» **Exercise data**
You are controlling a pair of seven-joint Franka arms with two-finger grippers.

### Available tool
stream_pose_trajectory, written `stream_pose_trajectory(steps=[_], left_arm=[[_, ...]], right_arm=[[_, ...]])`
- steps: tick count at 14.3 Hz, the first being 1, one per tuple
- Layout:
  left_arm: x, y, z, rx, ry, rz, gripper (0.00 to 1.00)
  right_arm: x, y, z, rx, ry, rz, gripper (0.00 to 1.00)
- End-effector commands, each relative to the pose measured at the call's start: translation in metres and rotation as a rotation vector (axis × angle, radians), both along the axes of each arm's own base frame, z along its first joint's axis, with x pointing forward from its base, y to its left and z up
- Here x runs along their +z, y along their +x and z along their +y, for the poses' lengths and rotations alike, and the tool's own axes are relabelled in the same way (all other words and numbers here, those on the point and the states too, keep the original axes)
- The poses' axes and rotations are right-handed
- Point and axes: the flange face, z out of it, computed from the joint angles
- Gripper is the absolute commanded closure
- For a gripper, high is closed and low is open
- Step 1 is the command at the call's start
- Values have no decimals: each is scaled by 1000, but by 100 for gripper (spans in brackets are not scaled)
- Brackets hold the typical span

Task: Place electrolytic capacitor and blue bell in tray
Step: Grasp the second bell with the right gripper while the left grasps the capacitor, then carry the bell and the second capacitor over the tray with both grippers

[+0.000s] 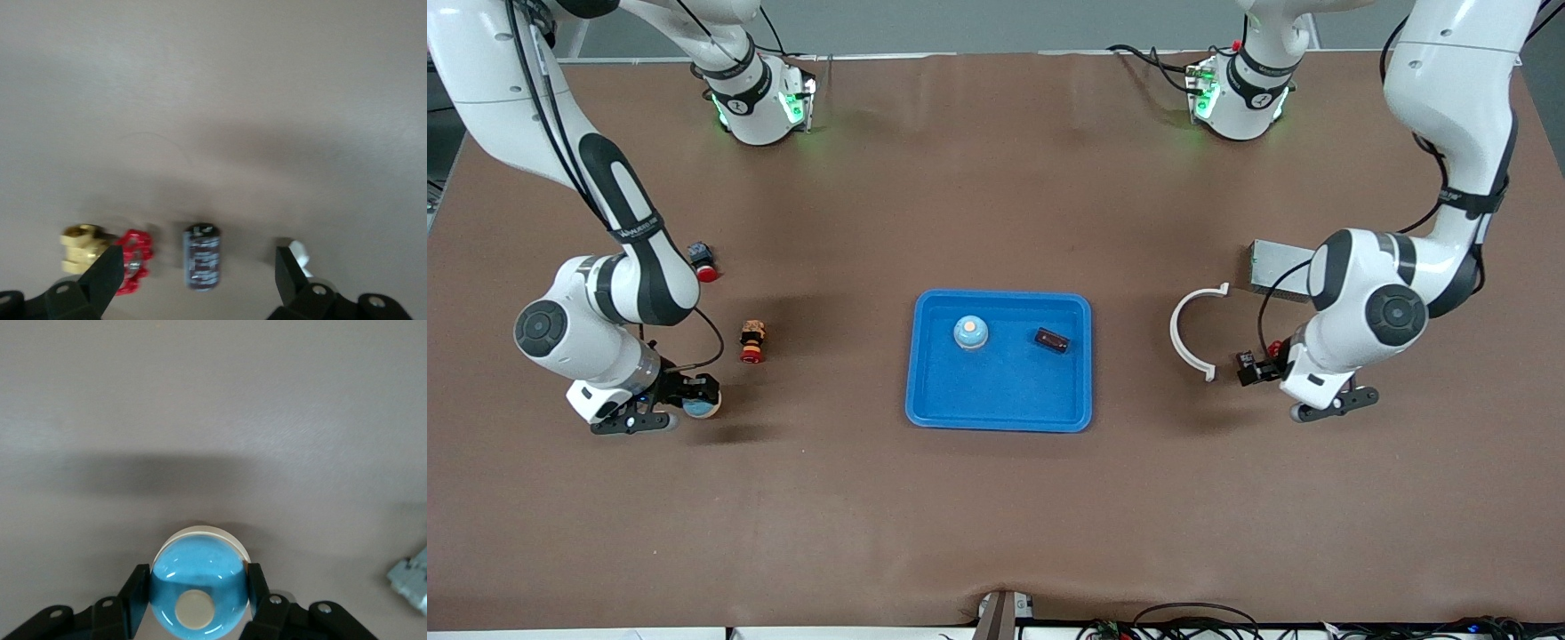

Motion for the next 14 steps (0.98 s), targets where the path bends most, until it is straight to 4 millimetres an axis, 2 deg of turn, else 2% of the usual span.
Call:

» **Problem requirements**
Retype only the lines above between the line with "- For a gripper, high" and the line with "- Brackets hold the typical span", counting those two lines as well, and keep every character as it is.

» **Solved exercise**
- For a gripper, high is closed and low is open
- Step 1 is the command at the call's start
- Values have no decimals: each is scaled by 1000, but by 100 for gripper (spans in brackets are not scaled)
- Brackets hold the typical span

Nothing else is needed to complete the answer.